» **To do**:
In the data below, locate each line with the word "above" and list it.

[Collection entries]
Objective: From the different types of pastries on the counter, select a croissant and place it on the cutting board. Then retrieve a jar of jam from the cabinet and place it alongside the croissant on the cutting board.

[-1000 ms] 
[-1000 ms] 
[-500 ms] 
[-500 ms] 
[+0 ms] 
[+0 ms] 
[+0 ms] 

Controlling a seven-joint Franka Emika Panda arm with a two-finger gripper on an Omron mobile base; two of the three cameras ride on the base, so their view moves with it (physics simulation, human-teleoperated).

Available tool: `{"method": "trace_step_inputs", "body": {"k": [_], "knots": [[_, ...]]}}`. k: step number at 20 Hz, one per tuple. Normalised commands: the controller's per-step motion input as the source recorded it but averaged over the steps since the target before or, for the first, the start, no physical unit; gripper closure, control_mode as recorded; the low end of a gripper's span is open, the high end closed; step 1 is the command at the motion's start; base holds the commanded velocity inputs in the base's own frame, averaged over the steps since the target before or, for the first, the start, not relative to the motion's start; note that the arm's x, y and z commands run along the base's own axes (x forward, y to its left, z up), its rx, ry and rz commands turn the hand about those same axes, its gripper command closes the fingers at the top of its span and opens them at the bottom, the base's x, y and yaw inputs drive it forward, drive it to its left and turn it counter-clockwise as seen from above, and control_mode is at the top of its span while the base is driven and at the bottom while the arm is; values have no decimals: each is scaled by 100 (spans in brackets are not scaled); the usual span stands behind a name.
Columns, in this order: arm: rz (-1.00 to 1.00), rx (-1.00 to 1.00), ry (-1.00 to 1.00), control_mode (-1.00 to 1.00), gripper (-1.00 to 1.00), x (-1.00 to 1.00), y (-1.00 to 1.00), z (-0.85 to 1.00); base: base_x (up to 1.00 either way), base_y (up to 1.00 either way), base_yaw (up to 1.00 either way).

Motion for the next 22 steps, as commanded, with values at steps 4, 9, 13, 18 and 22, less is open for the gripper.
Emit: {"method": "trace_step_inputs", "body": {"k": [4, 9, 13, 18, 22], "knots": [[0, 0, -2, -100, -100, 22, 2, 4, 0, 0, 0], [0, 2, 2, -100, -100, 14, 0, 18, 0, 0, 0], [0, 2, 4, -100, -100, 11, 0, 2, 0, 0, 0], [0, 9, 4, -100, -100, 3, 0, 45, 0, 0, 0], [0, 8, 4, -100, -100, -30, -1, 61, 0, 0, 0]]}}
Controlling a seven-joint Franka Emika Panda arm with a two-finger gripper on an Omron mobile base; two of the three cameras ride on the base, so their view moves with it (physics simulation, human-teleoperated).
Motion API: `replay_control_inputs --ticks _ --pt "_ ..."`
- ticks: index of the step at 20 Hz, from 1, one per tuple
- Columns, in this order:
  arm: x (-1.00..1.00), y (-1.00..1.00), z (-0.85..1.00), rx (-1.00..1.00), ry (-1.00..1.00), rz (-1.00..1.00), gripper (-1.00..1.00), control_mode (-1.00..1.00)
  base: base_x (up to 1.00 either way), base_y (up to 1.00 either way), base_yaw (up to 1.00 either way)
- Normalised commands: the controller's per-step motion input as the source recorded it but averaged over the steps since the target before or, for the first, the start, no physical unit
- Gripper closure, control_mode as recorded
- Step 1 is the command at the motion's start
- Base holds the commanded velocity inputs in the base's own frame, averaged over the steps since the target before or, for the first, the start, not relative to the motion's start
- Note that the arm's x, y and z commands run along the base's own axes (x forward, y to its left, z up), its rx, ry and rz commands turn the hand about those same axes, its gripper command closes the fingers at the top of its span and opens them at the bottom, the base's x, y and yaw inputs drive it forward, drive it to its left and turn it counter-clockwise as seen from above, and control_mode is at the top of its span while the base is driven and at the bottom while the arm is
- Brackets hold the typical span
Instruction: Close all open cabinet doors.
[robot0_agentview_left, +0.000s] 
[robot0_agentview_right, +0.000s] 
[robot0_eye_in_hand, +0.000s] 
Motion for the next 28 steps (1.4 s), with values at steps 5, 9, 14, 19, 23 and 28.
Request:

» **Solution below**:
Available tool: `{"method": "trace_step_inputs", "body": {"k": [_], "knots": [[_, ...]]}}`. k: step number at 20 Hz, one per tuple. Normalised commands: the controller's per-step motion input as the source recorded it but averaged over the steps since the target before or, for the first, the start, no physical unit; gripper closure, control_mode as recorded; the low end of a gripper's span is open, the high end closed; step 1 is the command at the motion's start; base holds the commanded velocity inputs in the base's own frame, averaged over the steps since the target before or, for the first, the start, not relative to the motion's start; note that the arm's x, y and z commands run along the base's own axes (x forward, y to its left, z up), its rx, ry and rz commands turn the hand about those same axes, its gripper command closes the fingers at the top of its span and opens them at the bottom, the base's x, y and yaw inputs drive it forward, drive it to its left and turn it counter-clockwise as seen from above, and control_mode is at the top of its span while the base is driven and at the bottom while the arm is; values have no decimals: each is scaled by 100 (spans in brackets are not scaled); the usual span stands behind a name.
- Note that the arm's x, y and z commands run along the base's own axes (x forward, y to its left, z up), its rx, ry and rz commands turn the hand about those same axes, its gripper command closes the fingers at the top of its span and opens them at the bottom, the base's x, y and yaw inputs drive it forward, drive it to its left and turn it counter-clockwise as seen from above, and control_mode is at the top of its span while the base is driven and at the bottom while the arm is

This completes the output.